◆ What to do ◆
Please take the lines from the one holding "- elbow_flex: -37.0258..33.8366" through the one holding "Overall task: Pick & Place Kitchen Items" in the data below and copy them exactly.
#### Given entries ####
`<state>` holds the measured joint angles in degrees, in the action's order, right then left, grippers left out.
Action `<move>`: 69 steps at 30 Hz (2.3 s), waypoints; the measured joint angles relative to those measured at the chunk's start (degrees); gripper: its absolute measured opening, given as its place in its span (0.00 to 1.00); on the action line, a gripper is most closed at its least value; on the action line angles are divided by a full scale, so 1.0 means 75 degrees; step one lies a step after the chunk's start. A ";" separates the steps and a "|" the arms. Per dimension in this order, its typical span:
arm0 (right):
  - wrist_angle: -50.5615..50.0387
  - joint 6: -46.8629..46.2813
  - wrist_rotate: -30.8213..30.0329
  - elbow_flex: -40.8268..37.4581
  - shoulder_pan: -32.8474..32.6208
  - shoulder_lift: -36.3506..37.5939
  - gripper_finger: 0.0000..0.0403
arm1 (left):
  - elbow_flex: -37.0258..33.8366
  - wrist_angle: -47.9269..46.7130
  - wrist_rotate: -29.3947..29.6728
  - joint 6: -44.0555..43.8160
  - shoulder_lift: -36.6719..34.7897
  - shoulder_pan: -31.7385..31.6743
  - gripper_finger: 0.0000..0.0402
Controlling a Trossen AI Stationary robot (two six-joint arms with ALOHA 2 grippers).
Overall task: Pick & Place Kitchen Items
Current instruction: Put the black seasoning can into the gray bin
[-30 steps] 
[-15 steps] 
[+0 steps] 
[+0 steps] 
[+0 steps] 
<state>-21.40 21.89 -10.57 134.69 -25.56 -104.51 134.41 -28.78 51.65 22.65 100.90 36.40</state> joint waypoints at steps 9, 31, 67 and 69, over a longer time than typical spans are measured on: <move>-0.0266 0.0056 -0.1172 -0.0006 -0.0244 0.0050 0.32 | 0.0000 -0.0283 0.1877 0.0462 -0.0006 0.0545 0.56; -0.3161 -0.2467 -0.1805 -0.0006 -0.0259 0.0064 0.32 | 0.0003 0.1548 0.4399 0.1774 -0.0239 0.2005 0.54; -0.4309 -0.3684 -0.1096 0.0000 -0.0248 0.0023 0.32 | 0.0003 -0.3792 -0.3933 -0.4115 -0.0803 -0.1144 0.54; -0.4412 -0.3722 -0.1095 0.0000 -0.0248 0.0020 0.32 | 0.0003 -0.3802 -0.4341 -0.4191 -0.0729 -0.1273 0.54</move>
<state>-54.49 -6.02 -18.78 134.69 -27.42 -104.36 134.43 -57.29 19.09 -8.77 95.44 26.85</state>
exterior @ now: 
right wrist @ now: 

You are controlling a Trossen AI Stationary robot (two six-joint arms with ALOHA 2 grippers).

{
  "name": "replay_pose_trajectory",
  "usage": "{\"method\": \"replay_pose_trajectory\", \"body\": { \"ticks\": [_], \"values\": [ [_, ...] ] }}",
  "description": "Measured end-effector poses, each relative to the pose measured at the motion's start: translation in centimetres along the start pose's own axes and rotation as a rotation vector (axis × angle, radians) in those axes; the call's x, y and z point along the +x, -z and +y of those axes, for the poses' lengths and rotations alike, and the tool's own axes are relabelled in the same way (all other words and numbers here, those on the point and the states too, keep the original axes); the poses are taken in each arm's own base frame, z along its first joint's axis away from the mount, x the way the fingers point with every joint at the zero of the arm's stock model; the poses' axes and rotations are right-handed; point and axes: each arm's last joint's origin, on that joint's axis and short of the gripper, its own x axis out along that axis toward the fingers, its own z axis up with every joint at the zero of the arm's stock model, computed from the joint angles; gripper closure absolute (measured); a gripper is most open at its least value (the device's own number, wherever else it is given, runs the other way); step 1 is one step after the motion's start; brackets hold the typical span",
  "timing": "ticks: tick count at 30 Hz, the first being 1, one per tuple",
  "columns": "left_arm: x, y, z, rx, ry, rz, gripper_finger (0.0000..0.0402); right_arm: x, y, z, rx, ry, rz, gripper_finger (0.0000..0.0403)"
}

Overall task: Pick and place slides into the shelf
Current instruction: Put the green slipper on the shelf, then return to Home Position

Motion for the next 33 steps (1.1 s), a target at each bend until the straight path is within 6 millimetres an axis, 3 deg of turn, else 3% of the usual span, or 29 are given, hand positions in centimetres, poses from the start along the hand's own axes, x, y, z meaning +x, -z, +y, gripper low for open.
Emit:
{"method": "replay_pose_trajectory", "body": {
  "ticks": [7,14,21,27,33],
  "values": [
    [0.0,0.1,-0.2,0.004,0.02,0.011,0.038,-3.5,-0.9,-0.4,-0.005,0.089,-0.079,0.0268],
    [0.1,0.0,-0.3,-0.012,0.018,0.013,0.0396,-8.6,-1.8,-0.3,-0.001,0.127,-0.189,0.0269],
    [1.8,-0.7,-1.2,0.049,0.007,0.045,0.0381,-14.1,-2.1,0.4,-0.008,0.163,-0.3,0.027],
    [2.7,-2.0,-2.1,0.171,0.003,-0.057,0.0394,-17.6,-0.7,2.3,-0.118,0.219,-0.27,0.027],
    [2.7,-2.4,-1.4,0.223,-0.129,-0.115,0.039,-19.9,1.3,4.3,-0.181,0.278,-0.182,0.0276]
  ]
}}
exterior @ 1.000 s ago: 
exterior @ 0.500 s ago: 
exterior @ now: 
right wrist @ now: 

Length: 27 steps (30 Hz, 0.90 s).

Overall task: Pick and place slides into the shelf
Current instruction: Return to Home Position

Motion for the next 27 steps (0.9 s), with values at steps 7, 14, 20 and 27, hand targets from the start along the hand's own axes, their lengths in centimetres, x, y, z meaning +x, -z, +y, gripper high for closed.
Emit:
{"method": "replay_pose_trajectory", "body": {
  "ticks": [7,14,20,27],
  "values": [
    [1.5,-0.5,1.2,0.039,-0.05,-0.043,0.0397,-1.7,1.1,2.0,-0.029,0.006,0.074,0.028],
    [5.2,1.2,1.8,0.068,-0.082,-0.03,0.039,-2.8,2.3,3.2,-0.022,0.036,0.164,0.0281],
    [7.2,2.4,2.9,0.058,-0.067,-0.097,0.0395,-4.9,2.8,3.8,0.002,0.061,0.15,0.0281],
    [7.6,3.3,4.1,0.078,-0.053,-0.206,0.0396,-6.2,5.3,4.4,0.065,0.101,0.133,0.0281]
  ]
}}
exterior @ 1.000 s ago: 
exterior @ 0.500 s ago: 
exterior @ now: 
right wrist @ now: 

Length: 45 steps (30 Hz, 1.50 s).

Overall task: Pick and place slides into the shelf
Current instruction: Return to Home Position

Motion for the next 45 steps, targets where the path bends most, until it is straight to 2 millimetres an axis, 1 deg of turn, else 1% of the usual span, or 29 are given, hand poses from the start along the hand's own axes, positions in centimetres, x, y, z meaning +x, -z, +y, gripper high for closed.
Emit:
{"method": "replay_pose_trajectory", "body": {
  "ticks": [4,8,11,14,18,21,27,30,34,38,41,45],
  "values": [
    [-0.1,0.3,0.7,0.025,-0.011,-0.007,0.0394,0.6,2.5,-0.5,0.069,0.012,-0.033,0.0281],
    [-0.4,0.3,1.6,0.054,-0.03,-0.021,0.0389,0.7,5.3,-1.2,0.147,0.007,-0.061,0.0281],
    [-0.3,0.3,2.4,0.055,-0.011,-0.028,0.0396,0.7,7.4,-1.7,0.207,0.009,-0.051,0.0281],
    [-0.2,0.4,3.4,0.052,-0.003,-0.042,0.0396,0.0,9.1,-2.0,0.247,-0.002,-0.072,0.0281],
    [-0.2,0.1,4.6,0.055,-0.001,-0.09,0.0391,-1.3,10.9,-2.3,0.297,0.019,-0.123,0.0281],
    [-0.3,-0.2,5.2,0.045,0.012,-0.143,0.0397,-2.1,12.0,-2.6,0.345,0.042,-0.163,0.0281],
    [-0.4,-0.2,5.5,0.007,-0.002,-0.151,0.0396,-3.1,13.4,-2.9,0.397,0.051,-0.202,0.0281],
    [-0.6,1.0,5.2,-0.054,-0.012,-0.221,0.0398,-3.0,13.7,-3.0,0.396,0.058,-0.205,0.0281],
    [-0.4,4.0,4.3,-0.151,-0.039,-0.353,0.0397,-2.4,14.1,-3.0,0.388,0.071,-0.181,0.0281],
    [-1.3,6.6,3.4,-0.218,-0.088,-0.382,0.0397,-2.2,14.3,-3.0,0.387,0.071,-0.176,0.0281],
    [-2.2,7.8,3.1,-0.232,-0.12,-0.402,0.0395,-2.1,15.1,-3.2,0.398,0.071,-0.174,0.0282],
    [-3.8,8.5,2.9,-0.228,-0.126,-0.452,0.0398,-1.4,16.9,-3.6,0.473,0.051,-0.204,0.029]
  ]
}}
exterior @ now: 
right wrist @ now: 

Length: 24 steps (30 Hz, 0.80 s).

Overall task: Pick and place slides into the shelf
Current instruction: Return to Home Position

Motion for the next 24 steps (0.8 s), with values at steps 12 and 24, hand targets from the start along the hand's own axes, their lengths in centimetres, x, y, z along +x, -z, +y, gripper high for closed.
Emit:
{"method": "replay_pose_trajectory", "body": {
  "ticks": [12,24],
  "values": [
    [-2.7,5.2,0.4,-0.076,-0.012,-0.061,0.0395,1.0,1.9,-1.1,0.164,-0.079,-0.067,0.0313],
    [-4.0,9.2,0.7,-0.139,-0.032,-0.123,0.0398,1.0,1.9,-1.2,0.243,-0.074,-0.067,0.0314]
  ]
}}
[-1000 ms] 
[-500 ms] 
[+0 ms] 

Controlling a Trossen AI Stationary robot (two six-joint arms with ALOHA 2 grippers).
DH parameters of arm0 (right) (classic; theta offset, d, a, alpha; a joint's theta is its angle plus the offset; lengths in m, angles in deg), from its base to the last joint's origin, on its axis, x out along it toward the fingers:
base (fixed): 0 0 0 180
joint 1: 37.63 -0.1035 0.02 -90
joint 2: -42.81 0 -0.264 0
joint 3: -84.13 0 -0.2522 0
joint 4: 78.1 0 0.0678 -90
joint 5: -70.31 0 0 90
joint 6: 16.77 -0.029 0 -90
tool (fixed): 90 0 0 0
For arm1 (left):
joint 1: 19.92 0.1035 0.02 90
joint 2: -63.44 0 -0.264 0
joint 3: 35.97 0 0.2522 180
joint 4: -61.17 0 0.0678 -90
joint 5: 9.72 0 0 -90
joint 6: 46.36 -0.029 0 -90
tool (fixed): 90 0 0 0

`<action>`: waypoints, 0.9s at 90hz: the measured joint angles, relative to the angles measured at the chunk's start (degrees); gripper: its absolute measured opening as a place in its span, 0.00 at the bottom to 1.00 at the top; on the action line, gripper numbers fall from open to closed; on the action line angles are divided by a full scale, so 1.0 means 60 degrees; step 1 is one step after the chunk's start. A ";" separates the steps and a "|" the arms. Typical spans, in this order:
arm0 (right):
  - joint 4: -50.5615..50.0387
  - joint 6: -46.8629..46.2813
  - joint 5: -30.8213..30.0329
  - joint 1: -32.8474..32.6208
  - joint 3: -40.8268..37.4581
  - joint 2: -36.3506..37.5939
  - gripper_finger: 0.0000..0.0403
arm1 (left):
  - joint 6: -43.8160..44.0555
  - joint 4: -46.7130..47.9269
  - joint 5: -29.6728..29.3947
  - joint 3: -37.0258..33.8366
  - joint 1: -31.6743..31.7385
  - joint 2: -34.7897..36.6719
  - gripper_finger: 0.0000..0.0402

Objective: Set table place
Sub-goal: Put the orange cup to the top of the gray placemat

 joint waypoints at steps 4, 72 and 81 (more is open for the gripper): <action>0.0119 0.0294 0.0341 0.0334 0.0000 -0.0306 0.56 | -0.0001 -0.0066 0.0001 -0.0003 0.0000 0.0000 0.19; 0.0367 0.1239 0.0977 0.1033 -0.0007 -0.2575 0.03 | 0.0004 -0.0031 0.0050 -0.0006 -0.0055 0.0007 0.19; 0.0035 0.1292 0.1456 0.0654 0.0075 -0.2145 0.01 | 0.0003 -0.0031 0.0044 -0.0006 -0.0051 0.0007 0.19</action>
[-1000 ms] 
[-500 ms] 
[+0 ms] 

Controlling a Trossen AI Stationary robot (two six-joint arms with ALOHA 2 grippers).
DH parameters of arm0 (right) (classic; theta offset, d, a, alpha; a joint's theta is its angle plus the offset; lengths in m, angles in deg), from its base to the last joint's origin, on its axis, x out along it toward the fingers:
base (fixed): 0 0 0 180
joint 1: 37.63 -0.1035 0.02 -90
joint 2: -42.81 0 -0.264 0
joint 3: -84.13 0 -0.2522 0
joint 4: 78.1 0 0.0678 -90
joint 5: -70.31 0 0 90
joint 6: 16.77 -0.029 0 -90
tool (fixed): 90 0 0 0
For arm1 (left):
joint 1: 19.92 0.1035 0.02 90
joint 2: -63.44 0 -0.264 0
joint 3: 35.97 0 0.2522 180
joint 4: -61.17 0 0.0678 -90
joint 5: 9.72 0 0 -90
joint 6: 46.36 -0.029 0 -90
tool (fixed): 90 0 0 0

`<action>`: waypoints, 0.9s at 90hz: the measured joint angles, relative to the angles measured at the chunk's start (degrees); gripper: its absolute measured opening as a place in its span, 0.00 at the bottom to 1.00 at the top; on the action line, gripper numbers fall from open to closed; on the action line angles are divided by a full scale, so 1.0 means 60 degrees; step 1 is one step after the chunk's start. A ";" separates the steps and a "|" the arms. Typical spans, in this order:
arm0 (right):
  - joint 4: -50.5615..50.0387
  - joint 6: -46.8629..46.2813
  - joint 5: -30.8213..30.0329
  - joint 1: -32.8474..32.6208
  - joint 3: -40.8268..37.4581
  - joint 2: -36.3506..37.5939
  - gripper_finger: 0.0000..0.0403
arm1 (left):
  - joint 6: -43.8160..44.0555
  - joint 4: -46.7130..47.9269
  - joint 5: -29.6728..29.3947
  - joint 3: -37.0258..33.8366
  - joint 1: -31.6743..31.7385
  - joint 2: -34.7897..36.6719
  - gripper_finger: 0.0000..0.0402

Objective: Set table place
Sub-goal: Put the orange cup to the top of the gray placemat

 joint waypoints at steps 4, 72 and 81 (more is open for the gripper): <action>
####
◆ Written solution ◆
  - elbow_flex: -37.0258..33.8366
  - wrist_angle: -47.9269..46.7130
  - wrist_rotate: -29.3947..29.6728
  - joint 6: -44.0555..43.8160
  - shoulder_lift: -36.6719..34.7897
  - shoulder_pan: -31.7385..31.6743
  - gripper_finger: 0.0000..0.0402
Controlling a Trossen AI Stationary robot (two six-joint arms with ALOHA 2 grippers).
Overall task: Pick & Place Kitchen Items

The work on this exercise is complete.